Contact Women's Aid or visit their website. Women's Aid is a charity which helps women and children who suffer domestic violence. There is a huge amount of useful information on their website, It includes recognising domestic violence, ways to get help, a "survivor's handbook", ways of keeping yourself safe, a website for children and young people affected by domestic violence ("The Hideout"), a forum for survivors, legal advice, and a wealth of other information.

Other helplines and agencies. The website addresses and phone numbers of these are listed in the "Further help and information" section below, and include:

  • Women's Refuge
  • Victim Support
  • Mankind (for male victims of domestic violence)
  • Men's Advice Line
  • Childline

If your abuser might consider getting specialist help, there are a number of possibilities. There are an increasing number of projects working with the perpetrators of domestic violence to try and prevent abuse. Your GP may know if there is a local one. The Respect Phoneline is a charity which aims to provide help for perpetrators of domestic violence. Contact details are in the "Further help & information" section below.

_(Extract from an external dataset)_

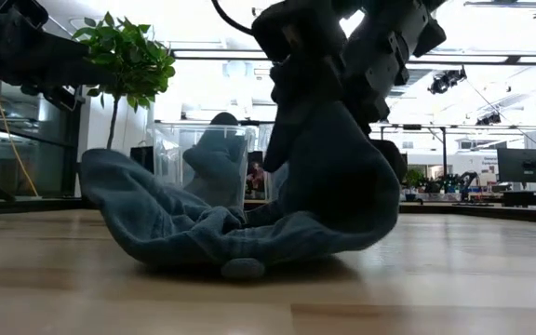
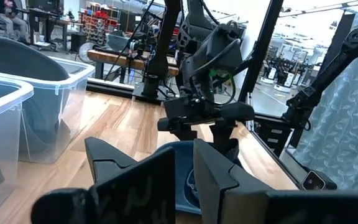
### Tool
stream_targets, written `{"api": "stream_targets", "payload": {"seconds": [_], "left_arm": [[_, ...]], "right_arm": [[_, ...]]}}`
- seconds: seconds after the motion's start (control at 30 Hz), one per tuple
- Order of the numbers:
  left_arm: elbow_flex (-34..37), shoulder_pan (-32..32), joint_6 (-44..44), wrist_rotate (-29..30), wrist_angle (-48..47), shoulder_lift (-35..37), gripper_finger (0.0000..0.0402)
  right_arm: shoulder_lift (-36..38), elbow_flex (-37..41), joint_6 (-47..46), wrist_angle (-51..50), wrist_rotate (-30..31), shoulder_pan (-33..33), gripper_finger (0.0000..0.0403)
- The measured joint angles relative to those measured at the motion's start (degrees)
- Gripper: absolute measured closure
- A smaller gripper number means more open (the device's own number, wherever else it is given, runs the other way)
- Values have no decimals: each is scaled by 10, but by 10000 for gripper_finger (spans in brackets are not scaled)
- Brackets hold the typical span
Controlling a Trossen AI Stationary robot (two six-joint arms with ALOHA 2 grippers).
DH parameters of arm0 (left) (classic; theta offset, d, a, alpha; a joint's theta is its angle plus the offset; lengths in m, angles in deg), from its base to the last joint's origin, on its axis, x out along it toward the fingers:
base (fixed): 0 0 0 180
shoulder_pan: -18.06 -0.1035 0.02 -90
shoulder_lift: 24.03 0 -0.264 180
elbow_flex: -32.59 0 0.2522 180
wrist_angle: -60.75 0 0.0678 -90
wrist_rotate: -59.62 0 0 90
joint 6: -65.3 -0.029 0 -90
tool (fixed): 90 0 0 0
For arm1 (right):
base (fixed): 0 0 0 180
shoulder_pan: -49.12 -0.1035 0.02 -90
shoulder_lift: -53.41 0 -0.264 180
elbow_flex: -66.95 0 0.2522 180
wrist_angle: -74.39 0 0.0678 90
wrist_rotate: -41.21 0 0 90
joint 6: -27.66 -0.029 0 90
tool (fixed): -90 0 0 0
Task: Pick & Place hat
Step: Put the blue cap into the left transparent bin
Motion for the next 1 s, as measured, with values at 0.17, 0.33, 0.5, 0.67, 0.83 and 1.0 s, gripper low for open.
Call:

Because domestic violence is so common, there is a good chance you may know somebody who is, or has been, affected. They may confide in you, or you may recognise some of the signs. For example, they may:

  • Have unexplained injuries.
  • Have become withdrawn, low or anxious.
  • Stop seeing you as often.
  • Not seem to have access to money.
  • Frequently miss work or social events.
  • Appear afraid of their partner/relative or anxious about what their partner/relative might do or say.
  • Receive regular phone calls from their partner checking up on them.
  • Talk about their partner's jealousy or possessiveness or unpredictable behaviour.
  • Be regularly criticised or insulted or put down by their partner/relative in your presence.

Encourage your friend or relative to talk to you. Express concern, and if they haven't confided in you, start with nonspecific questions or comments to show you care. "Is everything OK at home?" "You seem worried about something. Can I help at all?"

Often it is difficult to understand why someone you care about stays in an abusive relationship. Try to understand, and support, not to judge them or become irritated. Some reasons people stay in an abusive relationship are:

  • They are frightened of what their abuser may do. (A lot of murders relating to domestic violence happen after the person has left an abusive relationship.)
  • They are worried their children will be taken away, or about the consequences for the children.
  • They can't afford to live on their own.
  • They have lost the self-confidence that they can manage on their own.
  • They are embarrassed or ashamed of what has been happening to them.
  • Cultural reasons.
  • They don't think anyone will believe them.
  • They don't think anyone can help them.
  • They still love their partner.

You can help by being there to be supportive and non-judgemental. Don't tell them what to do, but help them work out the best solution for themselves. All the advice options in the section above offer help, advice and support to friends and family of victims of domestic violence. You can phone, or browse their websites to see what would help in your situation, and you can point your friend towards someone who can help.